A remarkable story emerged as The New York Times rewrote an infamous 1970s trope when it revealed that scientists had invented an ‘endangered species’ — a tiny fish called the snail darter — to stop a southeastern energy project. “Saving” the snail darter became a model for how to leverage laws designed to protect the environment to kill energy and development projects disfavored by radical activists. The Trump Administration should use the revelation that the snail darter was a fabrication — a proverbial “fish story” — to push for reforms to the Endangered Species Act to prevent future sabotage of energy production and productive use of land.
In the 1970s, fledgling left-wing environmentalists, fresh off recent early wins in the creation of the Clean Water Act and Endangered Species Act (ESA), wanted to demonstrate the power of their new legal weapons. They “believed capitalism [would] collapse because the pollution produced by its heedless overconsumption [would] build to an ecological breaking point,” as Ronald Bailey, science correspondent for Reason magazine, noted.
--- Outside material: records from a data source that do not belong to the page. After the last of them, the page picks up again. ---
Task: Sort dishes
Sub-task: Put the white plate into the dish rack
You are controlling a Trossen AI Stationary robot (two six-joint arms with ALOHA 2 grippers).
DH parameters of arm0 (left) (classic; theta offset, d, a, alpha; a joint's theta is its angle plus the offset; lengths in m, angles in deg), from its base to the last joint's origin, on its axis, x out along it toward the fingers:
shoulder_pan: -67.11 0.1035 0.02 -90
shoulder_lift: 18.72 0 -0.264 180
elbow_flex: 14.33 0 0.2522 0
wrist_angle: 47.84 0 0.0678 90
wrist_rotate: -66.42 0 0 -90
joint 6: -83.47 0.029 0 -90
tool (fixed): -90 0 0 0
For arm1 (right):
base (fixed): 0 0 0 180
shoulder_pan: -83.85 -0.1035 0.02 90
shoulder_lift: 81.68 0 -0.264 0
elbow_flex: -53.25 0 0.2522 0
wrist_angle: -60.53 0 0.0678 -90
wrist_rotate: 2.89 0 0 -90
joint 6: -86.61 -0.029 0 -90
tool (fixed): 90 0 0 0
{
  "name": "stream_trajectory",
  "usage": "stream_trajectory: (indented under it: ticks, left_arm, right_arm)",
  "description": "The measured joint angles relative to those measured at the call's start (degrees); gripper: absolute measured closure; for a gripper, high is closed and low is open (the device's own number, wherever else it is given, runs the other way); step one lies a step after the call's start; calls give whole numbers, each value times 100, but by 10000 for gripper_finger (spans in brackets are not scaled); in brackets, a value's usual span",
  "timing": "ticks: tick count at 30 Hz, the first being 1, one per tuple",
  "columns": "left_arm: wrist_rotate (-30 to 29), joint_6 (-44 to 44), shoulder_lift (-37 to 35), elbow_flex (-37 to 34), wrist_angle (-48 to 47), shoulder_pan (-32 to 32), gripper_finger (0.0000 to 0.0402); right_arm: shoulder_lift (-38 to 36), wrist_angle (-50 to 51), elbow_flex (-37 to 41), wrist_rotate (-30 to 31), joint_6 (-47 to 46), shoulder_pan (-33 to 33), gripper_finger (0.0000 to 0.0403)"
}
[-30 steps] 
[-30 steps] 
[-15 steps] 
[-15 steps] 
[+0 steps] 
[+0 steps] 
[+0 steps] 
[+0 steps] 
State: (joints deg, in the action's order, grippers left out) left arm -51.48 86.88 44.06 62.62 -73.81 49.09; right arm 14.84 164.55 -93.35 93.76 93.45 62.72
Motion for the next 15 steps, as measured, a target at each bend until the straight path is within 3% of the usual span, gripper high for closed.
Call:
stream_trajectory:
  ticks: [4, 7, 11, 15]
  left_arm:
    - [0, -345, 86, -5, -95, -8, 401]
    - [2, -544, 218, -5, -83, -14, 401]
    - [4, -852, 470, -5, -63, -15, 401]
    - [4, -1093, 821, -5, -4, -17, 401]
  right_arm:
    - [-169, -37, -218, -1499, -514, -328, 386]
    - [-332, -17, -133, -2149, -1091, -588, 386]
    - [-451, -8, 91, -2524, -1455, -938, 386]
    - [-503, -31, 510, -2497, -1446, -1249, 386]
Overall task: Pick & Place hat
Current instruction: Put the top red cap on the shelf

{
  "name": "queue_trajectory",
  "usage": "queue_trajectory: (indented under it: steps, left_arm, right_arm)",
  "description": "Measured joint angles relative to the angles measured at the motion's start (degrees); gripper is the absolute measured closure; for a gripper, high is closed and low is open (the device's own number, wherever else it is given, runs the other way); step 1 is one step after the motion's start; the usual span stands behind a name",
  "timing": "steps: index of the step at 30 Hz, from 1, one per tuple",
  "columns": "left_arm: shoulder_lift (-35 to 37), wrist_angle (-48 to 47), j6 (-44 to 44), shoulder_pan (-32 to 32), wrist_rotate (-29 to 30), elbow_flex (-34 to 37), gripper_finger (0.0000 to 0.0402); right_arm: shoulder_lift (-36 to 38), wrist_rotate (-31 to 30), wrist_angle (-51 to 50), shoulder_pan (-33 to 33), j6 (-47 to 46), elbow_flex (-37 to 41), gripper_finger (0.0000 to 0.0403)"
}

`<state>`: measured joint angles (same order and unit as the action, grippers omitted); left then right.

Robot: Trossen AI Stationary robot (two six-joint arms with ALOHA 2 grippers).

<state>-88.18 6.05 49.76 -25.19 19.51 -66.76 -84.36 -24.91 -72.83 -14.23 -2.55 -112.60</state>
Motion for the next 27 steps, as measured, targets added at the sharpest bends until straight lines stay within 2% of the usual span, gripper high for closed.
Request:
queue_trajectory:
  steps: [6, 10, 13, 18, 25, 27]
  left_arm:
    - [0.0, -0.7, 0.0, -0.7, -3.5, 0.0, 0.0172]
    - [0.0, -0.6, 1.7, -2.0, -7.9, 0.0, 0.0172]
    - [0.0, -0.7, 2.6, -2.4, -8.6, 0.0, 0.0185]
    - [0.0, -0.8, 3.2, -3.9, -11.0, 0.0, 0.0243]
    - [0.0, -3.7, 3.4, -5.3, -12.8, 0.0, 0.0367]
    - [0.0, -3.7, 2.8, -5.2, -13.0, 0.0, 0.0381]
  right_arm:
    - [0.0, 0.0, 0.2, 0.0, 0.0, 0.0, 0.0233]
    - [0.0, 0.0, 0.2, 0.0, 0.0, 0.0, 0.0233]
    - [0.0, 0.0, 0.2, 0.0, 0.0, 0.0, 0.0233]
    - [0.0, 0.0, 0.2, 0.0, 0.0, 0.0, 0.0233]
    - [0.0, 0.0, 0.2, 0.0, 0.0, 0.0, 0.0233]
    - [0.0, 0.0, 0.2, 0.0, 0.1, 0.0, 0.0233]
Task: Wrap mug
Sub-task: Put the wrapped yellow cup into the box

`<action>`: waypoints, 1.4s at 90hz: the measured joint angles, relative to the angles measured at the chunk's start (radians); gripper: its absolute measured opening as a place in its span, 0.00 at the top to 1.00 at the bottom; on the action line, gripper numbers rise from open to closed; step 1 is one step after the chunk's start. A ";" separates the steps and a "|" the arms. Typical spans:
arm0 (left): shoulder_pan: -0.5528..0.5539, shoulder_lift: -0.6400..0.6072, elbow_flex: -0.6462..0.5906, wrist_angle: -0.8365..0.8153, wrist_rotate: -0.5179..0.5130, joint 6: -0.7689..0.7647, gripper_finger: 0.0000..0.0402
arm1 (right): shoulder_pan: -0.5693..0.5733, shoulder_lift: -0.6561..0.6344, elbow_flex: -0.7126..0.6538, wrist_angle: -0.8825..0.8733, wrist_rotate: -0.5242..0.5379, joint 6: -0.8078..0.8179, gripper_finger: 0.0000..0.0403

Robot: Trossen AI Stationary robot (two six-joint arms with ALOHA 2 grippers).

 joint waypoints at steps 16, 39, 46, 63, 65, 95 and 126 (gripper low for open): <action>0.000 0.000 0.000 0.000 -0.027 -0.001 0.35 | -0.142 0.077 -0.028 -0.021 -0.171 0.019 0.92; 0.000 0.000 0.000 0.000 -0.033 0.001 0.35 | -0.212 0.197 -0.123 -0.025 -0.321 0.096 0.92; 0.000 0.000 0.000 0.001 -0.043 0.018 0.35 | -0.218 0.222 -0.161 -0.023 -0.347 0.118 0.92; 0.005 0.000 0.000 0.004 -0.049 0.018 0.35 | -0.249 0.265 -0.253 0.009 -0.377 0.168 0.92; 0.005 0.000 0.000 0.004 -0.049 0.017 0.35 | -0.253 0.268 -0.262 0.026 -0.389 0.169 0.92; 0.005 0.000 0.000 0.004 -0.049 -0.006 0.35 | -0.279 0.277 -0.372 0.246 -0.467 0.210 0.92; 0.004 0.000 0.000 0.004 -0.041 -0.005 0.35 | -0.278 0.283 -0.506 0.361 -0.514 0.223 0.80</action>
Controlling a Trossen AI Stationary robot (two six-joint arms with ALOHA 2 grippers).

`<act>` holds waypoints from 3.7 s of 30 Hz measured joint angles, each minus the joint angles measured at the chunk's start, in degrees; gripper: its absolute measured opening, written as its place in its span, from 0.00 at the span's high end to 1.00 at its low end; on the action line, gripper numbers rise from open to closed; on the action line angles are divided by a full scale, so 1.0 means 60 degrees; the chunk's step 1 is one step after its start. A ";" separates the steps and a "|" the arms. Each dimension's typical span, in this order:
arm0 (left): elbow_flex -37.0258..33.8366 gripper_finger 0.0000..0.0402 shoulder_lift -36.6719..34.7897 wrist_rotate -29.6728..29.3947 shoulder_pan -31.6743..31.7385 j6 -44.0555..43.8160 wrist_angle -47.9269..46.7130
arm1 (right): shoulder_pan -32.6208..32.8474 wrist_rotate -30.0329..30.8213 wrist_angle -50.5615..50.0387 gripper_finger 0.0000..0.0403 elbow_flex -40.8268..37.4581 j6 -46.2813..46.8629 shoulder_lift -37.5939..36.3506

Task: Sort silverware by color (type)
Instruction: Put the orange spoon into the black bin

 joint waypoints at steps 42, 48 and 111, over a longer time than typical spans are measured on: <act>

For them, blocking energy production and the productive use of land were necessary, if not required, to save Earth from the horrors of the American free market.
The environmentalists turned their attention to Tennessee’s planned Tellico Dam as one of their first targets. The dam, an important energy project in the rural Tennessee Valley, was nearing completion. But that dam would push us closer to that “ecological breaking point” in ’70s environmentalists’ eyes — this change to the environment, like all use of land, would change the status quo. Thus, the need to stop it.
Searching for a way to stop the project, the Times reports that a dam opponent discovered an unfamiliar fish in the Little Tennessee River near the under-construction Tellico Dam. That opponent labeled the fish a “snail darter,” which the U.S. Fish & Wildlife Service eagerly declared an “endangered species.” Under the ESA, saving the snail darter was more important than bringing power and light to rural Americans. It was then used as the basis for an ESA lawsuit to stop the building of the dam. To allow the dam would jeopardize this never-before-seen supposedly “endangered” fish’s continued existence.
The case went to the Supreme Court of the United States, and in TVA v. Hill, the Court ruled in favor of the purportedly endangered fish and against the dam’s construction, stating that the ESA was designed to protect listed species, “whatever the cost.”
Afterward, Congress was forced to amend the ESA to allow the Tellico Dam project to go forward. But Congress did not do the hard work of reforming the law more generally to ensure other important energy and land use efforts like the dam were not blocked by the ESA in the future. Over the last 47 years, that failure has led to the loss of countless energy projects and productive land use plans, to the tune of billions of dollars, all killed as a sacrifice to ESA “listed species” like the so-called snail darter.
And now we know, thanks to the New York Times, that this snail darter was not a new or endangered fish at all. The snail darter was a common fish in the south — a “stargazing darter” fish, according to Dr. Thomas Near of the Yale Peabody Museum. A fish that is and was in no way endangered or threatened. Meanwhile, the phony fish’s legacy swims on, thanks to the Supreme Court’s interpretation of the ESA in TVA v. Hill, which means that protections of listed species must be adopted “whatever the cost.”
That phrase, “whatever the cost,” leads to the ESA being weaponized against property owners and energy-producing companies to extract onerous concessions that slow down and drive up the costs of energy and land use projects or stop those projects altogether. This is exactly the goal of too many environmentalists, especially those in the U.S. Fish & Wildlife Service, who oppose any land use activities or resource development.
President Donald Trump knows what it is like to be the victim of the weaponization of the laws. So do those who end up in the crosshairs of environmentalist bureaucrats and non-governmental organizations who use the ESA to crush cheap energy costs and stop the productive use of land. The Trump Administration must ensure that Congress reforms the ESA and ends how bureaucrats have used it to seize private property, prevent energy and economic development, and interfere with the states’ proper authority to manage their wildlife.
The path forward is clear. Now it’s up to the Trump Administration’s leaders to see that meaningful legislative reform of the ESA, not just regulatory reform that the next administration can roll back, gets done. That is how President Trump can unleash American energy.